Post  immAGinoso on Sat Jun 25, 2016 2:56 am

I am also in Toronto, also going to overwinter on my balcony for the first time and also 17th floor.
And also I am a recent member of the Toronto Bonsai Society LOL

There is almost no one who overwinters on their balcony in the club because most members have gardens. One lady does overwinter in the balcony but does not keep the bonsai on the balcony during spring, summer and fall.

I share the same worries about my current trees and this year's winter. I have spent a lot of time, resources and effort to have them and I really like them and look forward to keeping them as long as possible. Possibly, always on a balcony too.

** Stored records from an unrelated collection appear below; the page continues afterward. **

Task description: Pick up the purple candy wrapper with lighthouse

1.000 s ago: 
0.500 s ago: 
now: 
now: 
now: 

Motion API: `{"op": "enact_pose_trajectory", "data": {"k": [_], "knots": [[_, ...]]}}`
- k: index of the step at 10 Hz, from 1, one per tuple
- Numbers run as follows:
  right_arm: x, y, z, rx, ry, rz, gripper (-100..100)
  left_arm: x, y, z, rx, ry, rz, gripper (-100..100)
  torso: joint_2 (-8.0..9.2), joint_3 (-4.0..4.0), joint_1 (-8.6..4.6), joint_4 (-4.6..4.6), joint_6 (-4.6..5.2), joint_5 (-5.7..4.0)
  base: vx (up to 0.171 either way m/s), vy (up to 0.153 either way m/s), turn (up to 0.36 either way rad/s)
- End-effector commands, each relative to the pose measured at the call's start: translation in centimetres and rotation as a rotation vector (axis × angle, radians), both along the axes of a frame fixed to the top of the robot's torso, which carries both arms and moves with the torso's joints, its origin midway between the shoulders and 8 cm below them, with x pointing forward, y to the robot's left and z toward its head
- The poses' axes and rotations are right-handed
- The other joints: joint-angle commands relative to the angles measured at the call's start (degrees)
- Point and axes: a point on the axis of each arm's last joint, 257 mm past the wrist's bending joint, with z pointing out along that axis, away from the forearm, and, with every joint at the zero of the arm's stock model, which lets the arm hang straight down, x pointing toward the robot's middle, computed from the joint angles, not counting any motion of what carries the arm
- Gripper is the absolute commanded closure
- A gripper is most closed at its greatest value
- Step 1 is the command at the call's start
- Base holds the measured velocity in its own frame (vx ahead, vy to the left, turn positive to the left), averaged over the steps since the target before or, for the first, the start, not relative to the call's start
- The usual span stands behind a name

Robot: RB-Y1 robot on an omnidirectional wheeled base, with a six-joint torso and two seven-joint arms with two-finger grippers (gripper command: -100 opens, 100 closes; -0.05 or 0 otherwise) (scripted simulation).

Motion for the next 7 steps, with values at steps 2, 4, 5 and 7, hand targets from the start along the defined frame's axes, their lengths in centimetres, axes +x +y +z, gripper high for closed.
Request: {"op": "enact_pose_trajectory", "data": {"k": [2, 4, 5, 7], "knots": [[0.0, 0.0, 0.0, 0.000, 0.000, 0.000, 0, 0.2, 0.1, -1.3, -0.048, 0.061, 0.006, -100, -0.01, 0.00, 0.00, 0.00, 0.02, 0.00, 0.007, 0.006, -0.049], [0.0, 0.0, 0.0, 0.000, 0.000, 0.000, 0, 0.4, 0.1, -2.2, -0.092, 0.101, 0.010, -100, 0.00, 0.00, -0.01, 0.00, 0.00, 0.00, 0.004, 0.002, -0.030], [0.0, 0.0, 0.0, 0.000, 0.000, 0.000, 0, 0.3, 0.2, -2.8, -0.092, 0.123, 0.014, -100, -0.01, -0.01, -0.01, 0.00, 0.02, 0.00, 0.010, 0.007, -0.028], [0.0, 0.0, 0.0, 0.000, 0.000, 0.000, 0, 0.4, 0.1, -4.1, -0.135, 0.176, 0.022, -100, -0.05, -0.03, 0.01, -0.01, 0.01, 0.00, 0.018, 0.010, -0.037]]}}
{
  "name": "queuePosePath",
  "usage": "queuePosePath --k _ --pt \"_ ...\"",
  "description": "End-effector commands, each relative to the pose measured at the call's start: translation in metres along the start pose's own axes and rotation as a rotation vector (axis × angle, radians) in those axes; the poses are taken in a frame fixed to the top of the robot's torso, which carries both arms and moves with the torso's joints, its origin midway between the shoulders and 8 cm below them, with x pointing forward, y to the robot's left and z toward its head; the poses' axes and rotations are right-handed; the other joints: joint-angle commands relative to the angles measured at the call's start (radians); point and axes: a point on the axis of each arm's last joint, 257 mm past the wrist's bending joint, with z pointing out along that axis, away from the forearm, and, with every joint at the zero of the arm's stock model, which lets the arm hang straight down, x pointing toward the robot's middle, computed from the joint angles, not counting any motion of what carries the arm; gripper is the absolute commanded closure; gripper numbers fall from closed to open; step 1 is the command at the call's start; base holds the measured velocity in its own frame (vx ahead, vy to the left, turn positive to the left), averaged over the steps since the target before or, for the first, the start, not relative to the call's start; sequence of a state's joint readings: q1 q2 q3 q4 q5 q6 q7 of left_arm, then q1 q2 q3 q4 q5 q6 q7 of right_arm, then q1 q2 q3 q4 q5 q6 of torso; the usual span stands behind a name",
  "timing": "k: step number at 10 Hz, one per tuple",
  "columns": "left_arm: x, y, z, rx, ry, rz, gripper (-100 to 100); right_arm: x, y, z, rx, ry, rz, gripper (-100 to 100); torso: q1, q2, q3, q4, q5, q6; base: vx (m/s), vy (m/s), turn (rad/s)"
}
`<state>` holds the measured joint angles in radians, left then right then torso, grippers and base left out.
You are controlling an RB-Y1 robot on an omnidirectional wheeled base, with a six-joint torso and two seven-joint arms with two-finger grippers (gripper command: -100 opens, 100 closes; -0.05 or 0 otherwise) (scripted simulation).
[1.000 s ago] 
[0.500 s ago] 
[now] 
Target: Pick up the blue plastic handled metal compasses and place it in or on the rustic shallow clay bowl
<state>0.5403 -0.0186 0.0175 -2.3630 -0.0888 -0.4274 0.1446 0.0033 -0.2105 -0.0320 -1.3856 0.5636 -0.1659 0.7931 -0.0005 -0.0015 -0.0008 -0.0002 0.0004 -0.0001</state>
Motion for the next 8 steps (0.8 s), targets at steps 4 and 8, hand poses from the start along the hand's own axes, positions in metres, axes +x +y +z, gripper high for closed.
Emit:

I am originally from a tropical country and have no full understanding of plants here and how they function throughout the seasons. I have heard and once seen in Toronto, a tent in a garden where the bonsai roots, out of their pots, wrapped in burlap, buried in the ground. Also heard of Styrofoam coolers punched with drain holes where bonsai is placed and pot/roots buried in peat moss, dead leaves and mulch and occasionally snow added in. I have heard of the greenhouse method and fridge method.

That said, the greenhouse and fridge method is more quantitative.
Can different outdoor species from different zones (including delicate Jap Maples and such) be overwintered together in a controlled environment - temperature, humidity level, light levels-natural or artificial, fresh air supply and occasional addition of snow.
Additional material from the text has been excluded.